The records below are to be reproduced exactly, with every picture left out.

☆ ☆ ☆ ☆

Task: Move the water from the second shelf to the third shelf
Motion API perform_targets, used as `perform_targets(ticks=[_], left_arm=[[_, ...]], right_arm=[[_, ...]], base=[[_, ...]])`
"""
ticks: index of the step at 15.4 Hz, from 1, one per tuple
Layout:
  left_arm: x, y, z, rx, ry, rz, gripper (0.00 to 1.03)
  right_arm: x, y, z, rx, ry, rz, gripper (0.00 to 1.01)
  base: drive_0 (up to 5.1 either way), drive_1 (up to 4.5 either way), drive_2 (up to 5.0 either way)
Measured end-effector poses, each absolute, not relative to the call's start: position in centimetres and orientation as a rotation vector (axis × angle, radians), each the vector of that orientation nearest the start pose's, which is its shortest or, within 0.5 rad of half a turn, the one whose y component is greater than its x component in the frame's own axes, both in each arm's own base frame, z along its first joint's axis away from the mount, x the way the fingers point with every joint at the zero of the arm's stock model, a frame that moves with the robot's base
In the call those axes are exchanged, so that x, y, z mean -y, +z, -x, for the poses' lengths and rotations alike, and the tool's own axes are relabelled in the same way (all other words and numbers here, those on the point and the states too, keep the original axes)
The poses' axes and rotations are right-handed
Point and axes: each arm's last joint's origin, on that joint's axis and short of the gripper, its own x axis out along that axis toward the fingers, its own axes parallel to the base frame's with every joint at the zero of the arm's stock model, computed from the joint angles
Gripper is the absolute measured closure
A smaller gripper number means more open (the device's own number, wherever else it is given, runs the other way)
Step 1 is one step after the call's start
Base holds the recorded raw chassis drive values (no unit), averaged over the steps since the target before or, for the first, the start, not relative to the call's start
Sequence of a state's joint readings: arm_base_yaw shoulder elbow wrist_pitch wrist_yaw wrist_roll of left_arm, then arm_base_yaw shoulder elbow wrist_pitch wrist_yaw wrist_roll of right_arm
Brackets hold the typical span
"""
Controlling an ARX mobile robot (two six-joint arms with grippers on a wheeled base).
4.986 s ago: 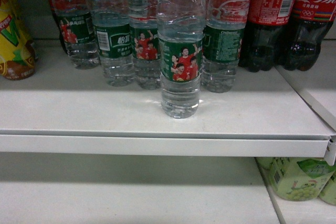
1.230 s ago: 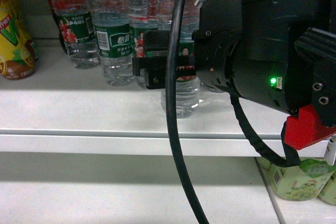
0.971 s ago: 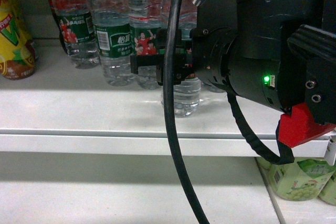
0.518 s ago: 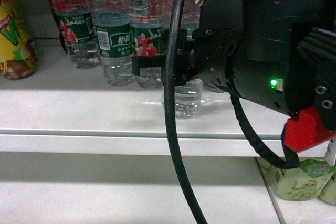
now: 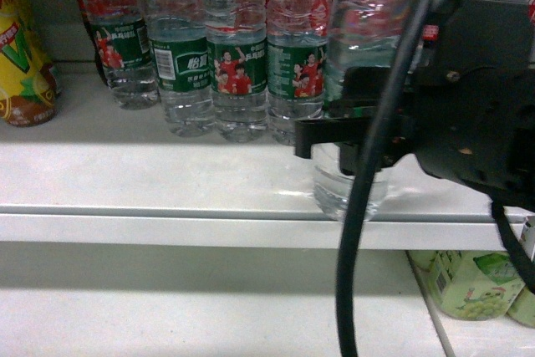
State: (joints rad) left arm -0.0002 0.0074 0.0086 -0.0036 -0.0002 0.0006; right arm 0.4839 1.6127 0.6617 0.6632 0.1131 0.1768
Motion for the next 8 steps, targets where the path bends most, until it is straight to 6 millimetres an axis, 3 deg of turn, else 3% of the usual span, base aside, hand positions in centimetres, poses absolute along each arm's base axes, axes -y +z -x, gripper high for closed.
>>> perform_targets(ticks=[8], left_arm=[[0.0,16.6,-9.8,-0.002,0.0,-0.001,0.05]], right_arm=[[-7.6,18.5,-22.4,-0.289,0.198,-0.121,0.61]], base=[[0.0,0.0,0.0]])
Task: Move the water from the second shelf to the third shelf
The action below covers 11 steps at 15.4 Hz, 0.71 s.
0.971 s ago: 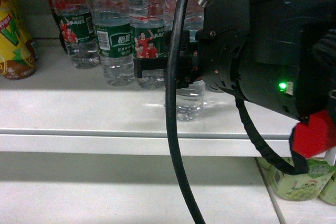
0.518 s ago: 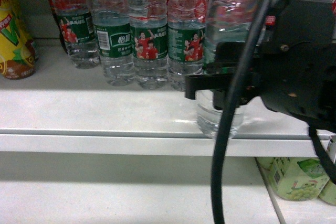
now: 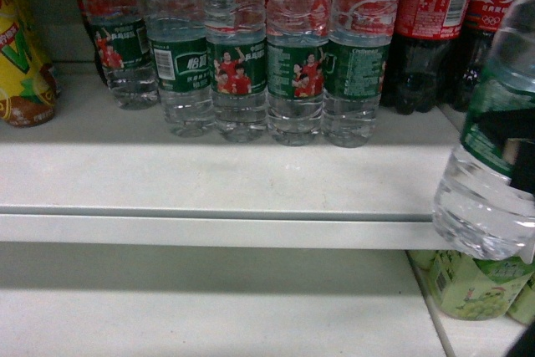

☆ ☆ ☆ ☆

(Solution for this task)
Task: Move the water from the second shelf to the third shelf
Motion API perform_targets, used as `perform_targets(ticks=[_], left_arm=[[_, ...]], right_arm=[[_, ...]], base=[[_, ...]])`
"""
ticks: index of the step at 15.4 Hz, from 1, one per tuple
Layout:
  left_arm: x, y, z, rx, ry, rz, gripper (0.00 to 1.03)
  right_arm: x, y, z, rx, ry, rz, gripper (0.00 to 1.01)
  base: drive_0 (up to 5.1 either way), drive_1 (up to 4.5 either way), drive_2 (up to 5.0 either way)
Measured end-effector poses, each absolute, not relative to the call's start: position in centimetres and orientation as a rotation vector (axis × angle, radians), each the vector of that orientation nearest the start pose's, which is its shortest or, within 0.5 rad of half a turn, the one whose y component is greater than its x component in the frame's own axes, both in each arm's own base frame, z along its first joint's axis away from the mount, x the way the fingers point with every joint at the zero of the arm's stock model, a frame that moves with the robot's base
In the call those axes are exchanged, so that x, y, z mean -y, +z, -x, for the poses' lengths and rotations alike, and the tool's own axes are relabelled in the same way (all other words and numbers here, those on the point and the states too, keep the original axes)
The poses' axes and rotations are right-handed
Point and axes: each arm's last joint's origin, on that joint's axis and short of the gripper, its own x axis out along that axis toward the fingers, its own axes parallel to the base frame's with every joint at the zero of the arm's stock model, computed from the joint angles
Gripper is the absolute measured closure
A smaller gripper number means more open (the device's own number, wherever else it is given, runs the other way)
Step 1 is one step after the call's start
Base holds the recorded raw chassis drive values (no unit), averaged over the steps since the target before or, for the first, the start, not relative to the call's start
Sequence of a state's joint readings: arm_base_yaw shoulder elbow wrist_pitch wrist_yaw wrist_roll of left_arm, then arm_base_yaw shoulder elbow wrist_pitch wrist_yaw wrist_roll of right_arm
Brackets hold the typical span
"""
Controlling an ARX mobile robot (two six-joint arms with grippers on a wheeled base).
4.986 s ago: 
1.230 s ago: 
0.971 s ago: 
0.518 s ago: 
now: 
State: (joints rad) left arm -0.0002 0.0074 0.0086 -0.0036 -0.0002 0.0006; right arm 0.4839 1.6127 0.6617 0.6632 0.1131 0.1768
Motion for the next 8 steps, targets where the path bends most, until it is straight to 6 millimetres an axis, 3 deg of turn, else 3% of the usual span, base aside, hand positions in centimetres, poses absolute along each arm's base axes, axes -y +z -x, gripper high for closed.
>>> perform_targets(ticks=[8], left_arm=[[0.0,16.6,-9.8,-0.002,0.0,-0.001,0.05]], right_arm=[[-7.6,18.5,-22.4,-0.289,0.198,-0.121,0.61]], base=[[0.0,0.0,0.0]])
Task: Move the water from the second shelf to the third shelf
The action below covers 11 steps at 15.4 Hz, 0.71 s.
0.971 s ago: 
0.518 s ago: 
now: 

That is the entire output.